Productive exhaustion has four characteristics. Temporality: it develops during intense engagement and resolves with rest. The worker feels tired, perhaps profoundly tired, but the tiredness responds to recovery. Recoverability: the depletion is primarily physical and cognitive, resources the organism can replenish through sleep, nutrition, social connection, and cognitive disengagement. Engagement trajectory: it does not erode the capacity for future engagement. The productively exhausted worker anticipates the next demanding period and is eager to engage after recovery. Volition: the intensity reflects genuine choice. The worker could stop but does not want to, because the work is satisfying in ways that justify its cost.

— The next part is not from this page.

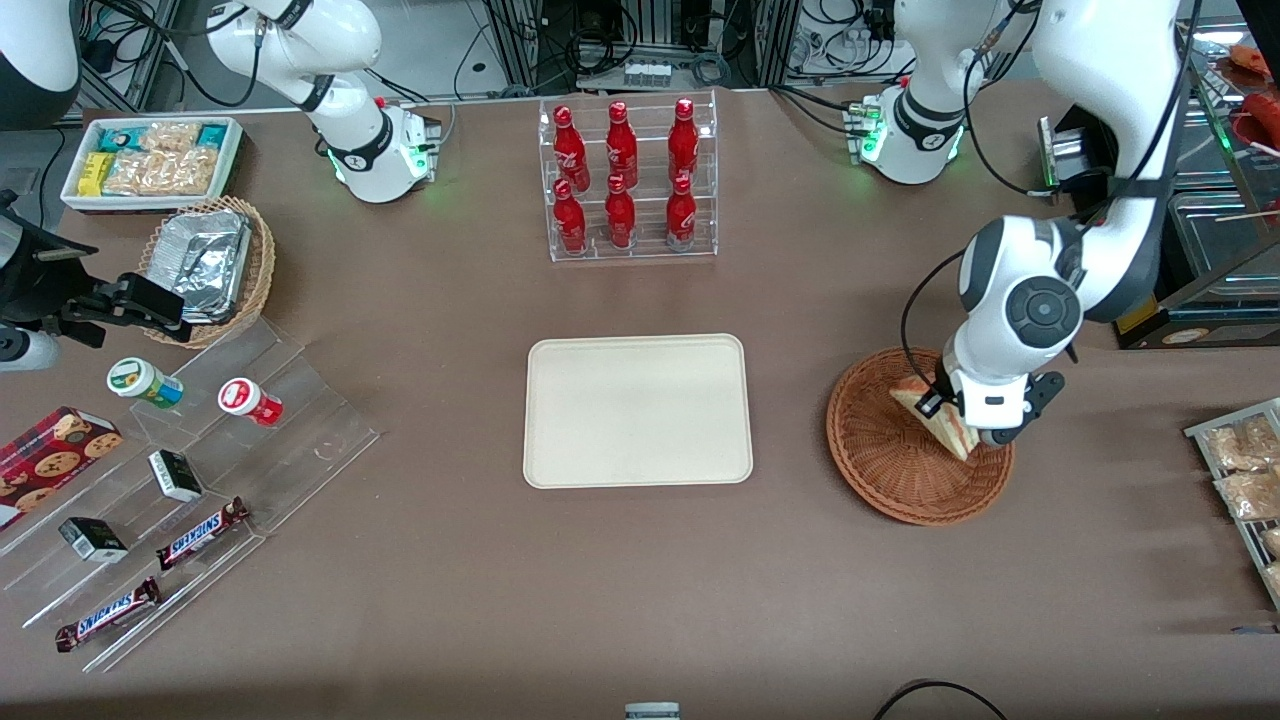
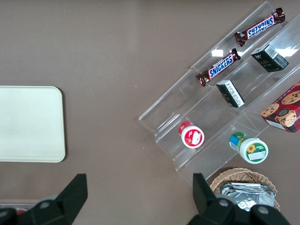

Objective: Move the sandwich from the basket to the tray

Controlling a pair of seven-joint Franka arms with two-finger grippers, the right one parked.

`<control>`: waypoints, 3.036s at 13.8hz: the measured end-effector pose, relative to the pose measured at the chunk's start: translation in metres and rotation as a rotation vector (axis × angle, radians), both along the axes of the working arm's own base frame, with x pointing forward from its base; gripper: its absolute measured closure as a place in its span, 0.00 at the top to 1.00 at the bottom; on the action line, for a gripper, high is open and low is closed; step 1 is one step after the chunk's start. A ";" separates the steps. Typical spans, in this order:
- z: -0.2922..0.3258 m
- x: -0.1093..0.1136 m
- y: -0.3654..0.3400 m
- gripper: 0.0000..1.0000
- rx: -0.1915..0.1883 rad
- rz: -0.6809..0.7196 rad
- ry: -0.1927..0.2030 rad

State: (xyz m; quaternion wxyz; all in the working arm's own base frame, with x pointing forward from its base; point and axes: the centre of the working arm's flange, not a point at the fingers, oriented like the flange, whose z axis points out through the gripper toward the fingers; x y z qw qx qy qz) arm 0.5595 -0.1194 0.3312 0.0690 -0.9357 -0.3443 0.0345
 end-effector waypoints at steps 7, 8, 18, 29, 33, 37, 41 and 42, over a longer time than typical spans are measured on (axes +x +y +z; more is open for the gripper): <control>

Compulsive exhaustion inverts each characteristic. It is chronic rather than episodic, persisting despite rest because structural conditions generating it remain unchanged. It damages the mechanisms of replenishment, not just depleting resources but degrading the capacity to replenish them. Its engagement trajectory is linear rather than cyclical, each cycle leaving the worker with diminished capacity for the next. And it is characterized by volition's absence: the worker cannot stop, engagement driven not by satisfaction but by the anxiety of not working.
Segal's trans-Atlantic flight captures the transition point. He noticed that "the exhilaration had drained out hours ago" and what remained was "the grinding compulsion of a person who had confused productivity with aliveness." The exhilaration was flow. What replaced it was compulsion. The transition happened within a single work session, and the transition point — when the internal signal shifted from "I want to keep going" to "I cannot stop" — is the clinical boundary this distinction operationalizes.

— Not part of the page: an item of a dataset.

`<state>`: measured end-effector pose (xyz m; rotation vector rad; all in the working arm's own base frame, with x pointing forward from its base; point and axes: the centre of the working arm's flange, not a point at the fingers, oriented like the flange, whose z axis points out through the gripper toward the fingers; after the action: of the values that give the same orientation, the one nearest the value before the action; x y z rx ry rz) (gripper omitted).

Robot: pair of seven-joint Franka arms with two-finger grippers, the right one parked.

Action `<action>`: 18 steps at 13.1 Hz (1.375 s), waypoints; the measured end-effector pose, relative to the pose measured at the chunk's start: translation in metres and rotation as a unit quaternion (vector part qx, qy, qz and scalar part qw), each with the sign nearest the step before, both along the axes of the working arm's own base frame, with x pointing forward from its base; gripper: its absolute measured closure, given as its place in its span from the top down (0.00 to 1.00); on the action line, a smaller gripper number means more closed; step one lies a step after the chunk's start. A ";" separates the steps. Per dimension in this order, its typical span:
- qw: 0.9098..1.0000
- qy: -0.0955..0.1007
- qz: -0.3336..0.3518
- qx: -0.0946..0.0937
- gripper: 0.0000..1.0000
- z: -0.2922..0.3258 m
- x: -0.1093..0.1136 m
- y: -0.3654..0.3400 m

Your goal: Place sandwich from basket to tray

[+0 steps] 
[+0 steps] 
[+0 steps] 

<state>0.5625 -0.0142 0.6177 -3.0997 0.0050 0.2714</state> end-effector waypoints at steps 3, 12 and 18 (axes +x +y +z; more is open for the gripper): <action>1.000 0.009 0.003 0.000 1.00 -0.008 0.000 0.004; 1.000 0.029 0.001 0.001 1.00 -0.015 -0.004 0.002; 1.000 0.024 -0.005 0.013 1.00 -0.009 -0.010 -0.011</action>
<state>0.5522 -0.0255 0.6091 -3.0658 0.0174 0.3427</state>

Four interim indicators distinguish the patterns with reasonable reliability while longitudinal data accumulates. Recovery response: does exhaustion diminish with genuine rest? Cognitive flexibility: does the worker retain the capacity to shift between tasks and generate creative solutions to novel problems? Emotional range: is full emotional experience present across life domains, or is affect flattened outside the work context? Boundary maintenance: can the worker maintain separations between work and non-work, or have the boundaries dissolved into the continuous availability of productive engagement?
The organizational implication is that assessing AI-augmented workers requires capacities no dashboard can provide. The four indicators require sustained, attentive, relationally embedded observation. Which is to say: they require a manager, colleague, or mentor who knows the worker well enough to notice when enthusiasm has shifted from chosen engagement to compulsive persistence. This form of relational knowledge is what algorithmic wellness monitoring cannot substitute for.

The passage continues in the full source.